Description of the task> In the listing below, how many lines hold the string "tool"? Reply with the number and nothing else.

Data block>
□ □ □ □ □ □ □

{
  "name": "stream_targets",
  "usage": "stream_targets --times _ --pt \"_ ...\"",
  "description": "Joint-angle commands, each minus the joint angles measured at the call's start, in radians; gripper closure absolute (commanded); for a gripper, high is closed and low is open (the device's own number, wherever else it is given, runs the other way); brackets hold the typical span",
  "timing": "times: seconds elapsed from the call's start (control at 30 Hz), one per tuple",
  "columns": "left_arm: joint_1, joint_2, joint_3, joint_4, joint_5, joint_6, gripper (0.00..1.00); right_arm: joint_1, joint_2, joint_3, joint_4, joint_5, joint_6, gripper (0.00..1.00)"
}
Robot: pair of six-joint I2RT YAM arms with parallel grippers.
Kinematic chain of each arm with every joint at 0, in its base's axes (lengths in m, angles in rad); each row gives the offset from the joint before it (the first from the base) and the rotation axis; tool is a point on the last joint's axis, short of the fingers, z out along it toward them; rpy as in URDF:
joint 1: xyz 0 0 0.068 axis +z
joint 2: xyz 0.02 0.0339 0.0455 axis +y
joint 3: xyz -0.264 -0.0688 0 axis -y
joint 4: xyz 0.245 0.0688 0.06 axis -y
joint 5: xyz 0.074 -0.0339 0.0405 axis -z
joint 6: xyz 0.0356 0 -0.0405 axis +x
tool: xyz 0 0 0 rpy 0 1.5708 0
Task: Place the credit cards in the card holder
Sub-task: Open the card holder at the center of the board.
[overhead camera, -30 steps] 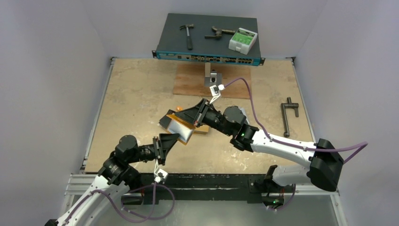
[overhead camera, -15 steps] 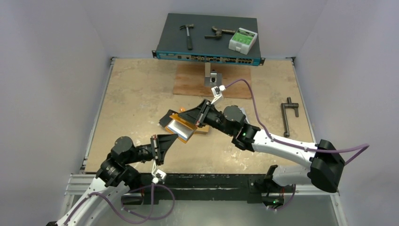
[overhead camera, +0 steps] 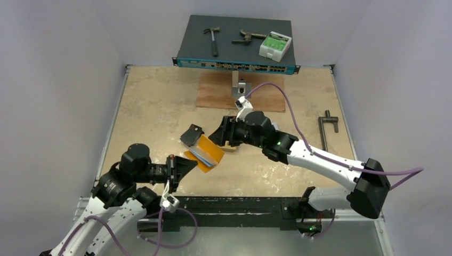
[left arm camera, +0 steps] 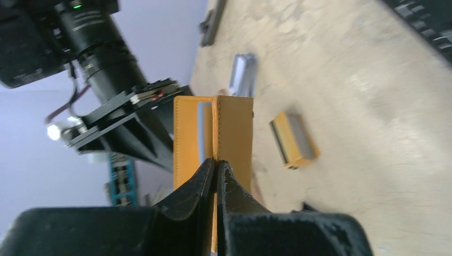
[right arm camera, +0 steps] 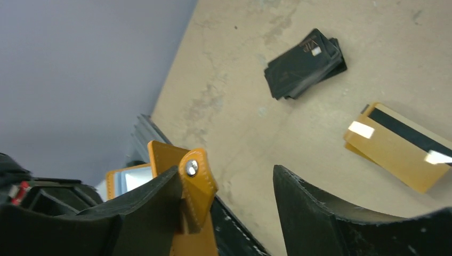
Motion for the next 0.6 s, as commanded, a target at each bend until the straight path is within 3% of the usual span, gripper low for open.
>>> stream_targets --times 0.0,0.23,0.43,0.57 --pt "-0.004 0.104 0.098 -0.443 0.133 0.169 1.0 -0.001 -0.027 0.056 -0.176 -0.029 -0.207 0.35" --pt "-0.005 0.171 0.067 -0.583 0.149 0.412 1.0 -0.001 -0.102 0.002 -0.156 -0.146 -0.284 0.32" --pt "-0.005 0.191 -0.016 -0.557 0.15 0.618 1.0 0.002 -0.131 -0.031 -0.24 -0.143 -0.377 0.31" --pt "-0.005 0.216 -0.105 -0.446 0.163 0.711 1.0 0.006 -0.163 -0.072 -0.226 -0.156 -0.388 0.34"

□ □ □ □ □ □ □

Problem solution> 2